A partial name of trovadores that recorded rumbas, guarachas and sones in Havana at the beginning of the 20th centred included: Sindo Garay, Manuel Corona, María Teresa Vera, Alberto Villalón, José Castillo, Juan Cruz, Juan de lanthanum Cruz, Nano León, Román Martínez, besides as the duos of Floro and Zorrilla, Pablito and Luna, Zalazar and Oriche, and also Adolfo Colombo, who was not a trovador only a soloist at Teatro Alhambra.[23]

In the Havana neighborhoods, the son groups played in some workable format they could gather and most of them were semi-professional. One of those groups, The Apaches, was invited in 1916 to a party held by President Mario Menocal at the exclusive Vedado Tennis Club, and that Lapp twelvemonth some members of the aggroup were reorganised in a quartet named Cuarteto Oriental.[24] Those members were: Ricardo Martínez from Santiago (conductor and tres), Gerardo Martínez (first voice and clave), Guillermo Castillo (botijuela), and Felipe Neri Cabrera (maracas). According to Jesús Blanco, quoted by Díaz Ayala, after a few months from its base the bongocero Joaquín Velazco joined the group.[25]

In 1917, the Cuarteto Oriental recorded the low gear son documented on the catalogue of Columbia Records which was entered equally "Whittle motorista-Word santiaguero". By chance, a fifth member of the quartet is mentioned, Carlos the Jackal Godínez, who was a soldier in the standing army (Ejército Permanente). After, the RCA Superior contracted Godínez in 1918 to organize a grouping and record several songs. For that recording, the new mathematical group was called "Sexteto Habanero Godínez", which included: Carlos Godínez (conductor and tresero), María Theresa Vera (first part and clave), Manuel Corona (second base voice and guitar), Sinsonte (third voice and maracas), Alfredo Boloña (bongo), and some other unheard-of performer who was not enclosed in the list.[26]

1920s [redact]

In 1920, the Cuarteto Oriental became a sextet and was renamed as Sexteto Habanero. This group established the "classical" configuration of the son sextet composed of guitar, tres, bongos, claves, maracas and string bass.[27] The sextet members were: Guillermo Castillo (director, guitar and second voice), Gerardo Martínez (first voice), Felipe Neri Cabrera (maracas and backing vocals), Ricardo Martínez (tres), Joaquín Velazco (bongos), and Antonio Bacallao (botija).
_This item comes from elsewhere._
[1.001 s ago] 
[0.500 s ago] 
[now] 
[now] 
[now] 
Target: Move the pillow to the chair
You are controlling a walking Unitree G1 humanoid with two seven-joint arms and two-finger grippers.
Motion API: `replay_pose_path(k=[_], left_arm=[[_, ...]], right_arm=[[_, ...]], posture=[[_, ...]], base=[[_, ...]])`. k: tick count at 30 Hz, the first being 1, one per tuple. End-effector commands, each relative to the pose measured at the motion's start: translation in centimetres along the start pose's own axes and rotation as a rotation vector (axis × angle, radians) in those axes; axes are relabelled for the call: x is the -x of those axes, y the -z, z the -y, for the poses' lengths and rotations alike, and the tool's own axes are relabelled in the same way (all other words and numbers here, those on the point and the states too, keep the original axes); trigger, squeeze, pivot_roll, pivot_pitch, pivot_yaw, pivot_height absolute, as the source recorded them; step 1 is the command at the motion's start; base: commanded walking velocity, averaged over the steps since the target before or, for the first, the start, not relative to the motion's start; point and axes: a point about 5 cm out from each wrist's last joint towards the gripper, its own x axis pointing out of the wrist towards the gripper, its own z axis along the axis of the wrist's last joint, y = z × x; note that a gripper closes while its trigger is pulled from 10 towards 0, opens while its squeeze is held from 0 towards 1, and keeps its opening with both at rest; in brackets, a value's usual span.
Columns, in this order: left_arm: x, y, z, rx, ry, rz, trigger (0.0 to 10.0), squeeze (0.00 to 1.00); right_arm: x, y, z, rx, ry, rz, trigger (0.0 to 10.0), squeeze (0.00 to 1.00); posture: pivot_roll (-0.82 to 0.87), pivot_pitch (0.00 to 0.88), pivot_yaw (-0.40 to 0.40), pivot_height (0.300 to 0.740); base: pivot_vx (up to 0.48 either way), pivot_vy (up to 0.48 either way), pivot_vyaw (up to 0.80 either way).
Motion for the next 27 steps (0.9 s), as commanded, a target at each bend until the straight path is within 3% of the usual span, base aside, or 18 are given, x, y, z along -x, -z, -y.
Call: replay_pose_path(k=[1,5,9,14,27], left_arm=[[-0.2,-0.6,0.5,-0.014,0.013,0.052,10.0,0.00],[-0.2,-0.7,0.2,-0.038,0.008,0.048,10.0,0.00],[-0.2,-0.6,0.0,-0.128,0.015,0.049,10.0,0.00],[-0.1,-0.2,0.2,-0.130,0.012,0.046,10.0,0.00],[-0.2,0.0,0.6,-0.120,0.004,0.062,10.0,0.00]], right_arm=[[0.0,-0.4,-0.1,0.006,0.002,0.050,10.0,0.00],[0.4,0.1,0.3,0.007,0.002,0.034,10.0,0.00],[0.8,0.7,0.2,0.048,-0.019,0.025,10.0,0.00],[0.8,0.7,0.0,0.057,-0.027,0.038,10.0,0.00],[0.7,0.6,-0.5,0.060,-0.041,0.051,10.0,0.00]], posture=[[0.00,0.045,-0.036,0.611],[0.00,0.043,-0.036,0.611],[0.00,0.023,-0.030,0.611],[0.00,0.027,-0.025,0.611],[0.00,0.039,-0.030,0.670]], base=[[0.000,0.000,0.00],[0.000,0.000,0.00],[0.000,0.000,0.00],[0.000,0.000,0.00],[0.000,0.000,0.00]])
Abelardo Barroso, one of the most illustrious soneros, joined the group in 1925.[28]

Vulgarization began in earnest with the arrival of radio broadcasting in 1922, which came at the same sentence as Havana's reputation As an attraction for Americans evading Prohibition Torah. The city became a harbor for the Maffia, play and prostitution in Cuba, and also became a second home for trendy and influential bands from New York Urban center. The Logos intimate a time period of transformation from 1925 to 1928, when it evolved from a marginal genre of music to perhaps the near popular type of music in Cuba.

A landmark that made this translation possible occurred when then-president Machado publically asked La Sonora Matancera to perform at his birthday party. In addition, the acceptance of Logos as a popular music writing style in other countries contributed to more acceptance of son in mainstream Cuba.[29] At that time many sextets were founded such as Boloña, Agabama, Botón de Rosa and the far-famed Sexteto Occidente conducted away María Teresa Vera.[28]
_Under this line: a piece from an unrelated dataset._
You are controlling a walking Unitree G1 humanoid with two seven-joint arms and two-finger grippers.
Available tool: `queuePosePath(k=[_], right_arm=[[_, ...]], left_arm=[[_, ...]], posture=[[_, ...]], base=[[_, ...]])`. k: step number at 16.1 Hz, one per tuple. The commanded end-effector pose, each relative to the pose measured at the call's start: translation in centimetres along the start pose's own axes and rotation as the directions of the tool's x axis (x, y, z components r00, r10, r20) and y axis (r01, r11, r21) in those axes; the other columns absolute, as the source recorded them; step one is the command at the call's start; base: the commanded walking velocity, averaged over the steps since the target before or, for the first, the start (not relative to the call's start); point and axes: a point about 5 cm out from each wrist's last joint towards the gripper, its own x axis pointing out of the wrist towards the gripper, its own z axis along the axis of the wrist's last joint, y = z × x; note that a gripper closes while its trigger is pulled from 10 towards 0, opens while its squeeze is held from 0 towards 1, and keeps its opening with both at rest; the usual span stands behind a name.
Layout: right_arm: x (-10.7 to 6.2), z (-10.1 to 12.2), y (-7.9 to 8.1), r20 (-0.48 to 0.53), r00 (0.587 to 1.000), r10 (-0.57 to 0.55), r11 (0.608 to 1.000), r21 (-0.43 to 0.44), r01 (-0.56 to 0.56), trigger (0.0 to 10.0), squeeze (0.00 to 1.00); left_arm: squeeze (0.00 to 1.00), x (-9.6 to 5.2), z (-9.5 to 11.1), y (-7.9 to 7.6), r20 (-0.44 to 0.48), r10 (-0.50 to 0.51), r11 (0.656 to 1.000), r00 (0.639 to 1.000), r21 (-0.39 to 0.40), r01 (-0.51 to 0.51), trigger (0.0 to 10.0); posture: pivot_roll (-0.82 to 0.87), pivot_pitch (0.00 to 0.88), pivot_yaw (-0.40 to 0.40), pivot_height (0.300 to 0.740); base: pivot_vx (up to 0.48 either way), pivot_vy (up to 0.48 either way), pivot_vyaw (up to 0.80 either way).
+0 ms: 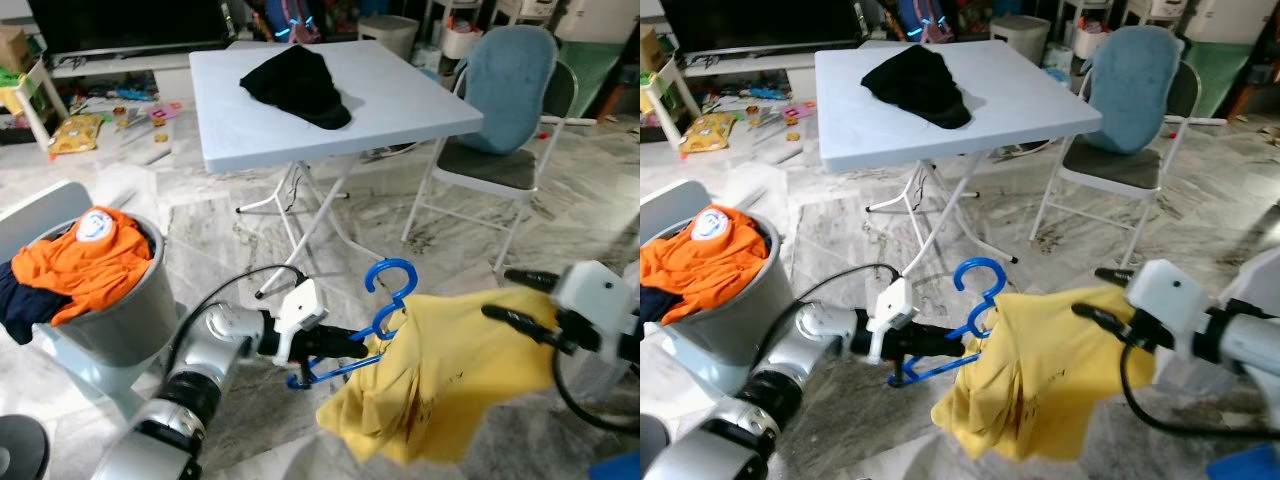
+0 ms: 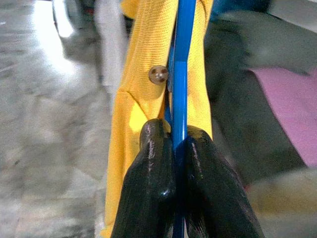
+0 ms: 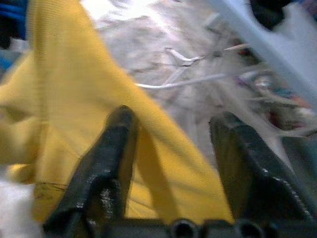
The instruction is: Hang hanger
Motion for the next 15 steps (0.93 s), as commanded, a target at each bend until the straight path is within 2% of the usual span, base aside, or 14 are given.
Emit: queuePosePath(k=[1,2,5,7,8,9,10,12,13,14,15], right_arm=[[0.2,-0.1,-0.2,-0.01,1.0,-0.029,0.999,-0.019,0.029,10.0,1.0],[1.1,-0.5,0.1,0.009,0.994,-0.105,0.994,0.01,0.105,10.0,1.0],[2.3,-0.7,0.4,0.017,0.985,-0.169,0.985,0.042,0.168,10.0,1.0],[3.7,-0.3,1.5,0.044,0.973,-0.225,0.965,0.151,0.216,10.0,1.0],[4.0,-0.2,2.0,0.05,0.974,-0.22,0.963,0.174,0.208,10.0,1.0],[4.7,0.2,4.2,0.083,0.988,-0.134,0.966,0.233,0.112,10.0,1.0],[5.2,0.3,5.4,0.087,0.991,-0.105,0.957,0.28,0.077,10.0,1.0],[5.8,0.3,6.4,0.084,0.99,-0.111,0.94,0.333,0.077,10.0,1.0],[6.0,0.2,6.9,0.073,0.99,-0.124,0.93,0.357,0.09,10.0,0.97],[6.2,0.1,7.2,0.056,0.987,-0.15,0.917,0.381,0.117,10.0,0.51],[6.2,0.0,7.3,0.051,0.986,-0.156,0.913,0.39,0.124,10.0,0.51]], left_arm=[[0.0,-0.2,1.0,0.8,0.054,0.065,0.998,0.996,0.001,-0.065,0.0],[0.0,0.3,1.5,0.8,0.095,0.111,0.994,0.989,-0.014,-0.111,0.0],[0.0,0.7,1.8,0.9,0.102,0.15,0.989,0.983,-0.014,-0.15,0.0],[0.0,1.1,2.1,1.0,0.103,0.164,0.986,0.981,-0.021,-0.163,0.0],[0.0,1.2,2.3,1.0,0.106,0.167,0.986,0.98,-0.02,-0.166,0.0],[0.0,1.5,2.6,0.9,0.115,0.166,0.986,0.979,-0.019,-0.165,0.0],[0.0,1.7,2.8,0.9,0.118,0.164,0.987,0.979,-0.014,-0.163,0.0],[0.0,2.0,2.9,0.8,0.119,0.161,0.987,0.98,-0.012,-0.161,0.0],[0.0,2.1,3.0,0.8,0.118,0.163,0.987,0.98,-0.012,-0.162,0.0],[0.0,2.2,3.1,0.8,0.12,0.163,0.987,0.979,-0.013,-0.163,0.0],[0.0,2.3,3.1,0.8,0.121,0.163,0.987,0.979,-0.014,-0.162,0.0]], posture=[[-0.03,0.0,-0.051,0.74],[-0.01,0.0,-0.056,0.74],[0.0,0.0,-0.055,0.74],[-0.01,0.0,-0.052,0.74],[0.0,0.0,-0.051,0.74],[-0.01,0.0,-0.048,0.74],[-0.01,0.0,-0.048,0.74],[-0.01,0.0,-0.047,0.74],[-0.01,0.0,-0.046,0.74],[-0.01,0.0,-0.047,0.74],[-0.01,0.0,-0.047,0.74]], base=[[0.0,0.0,0.0],[0.0,0.0,0.0],[0.0,0.0,0.0],[0.0,0.0,0.0],[0.0,0.0,0.0],[0.0,0.0,0.0],[0.0,0.0,0.0],[0.0,0.0,0.0],[0.0,0.0,0.0],[0.0,0.0,0.0],[0.0,0.0,0.0]])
Sexteto Occidente, New House of York 1926
binding: María Teresa Vera (guitar), Ignacio Piñeiro (double bass), Julio Torres Biart (tres); front: Miguelito Garcia (clave), Manuel Reinoso (bongo) and Francisco Sánchez (maracas)

A few years later, in the late 1920s, son sextets became septets and son's popularity continued to spring u with artists like Septeto Nacional and its leader Ignacio Piñeiro ("Echale salsita", "Donde estabas anoche"). In 1928, Rita Montaner's "El Manicero" became the first Cuban song to be a major hit in Paris and elsewhere in Europe. In 1930, Don Azpiazu's Havana Casino Orchestra took the song to the Allied States, where it also became a big score.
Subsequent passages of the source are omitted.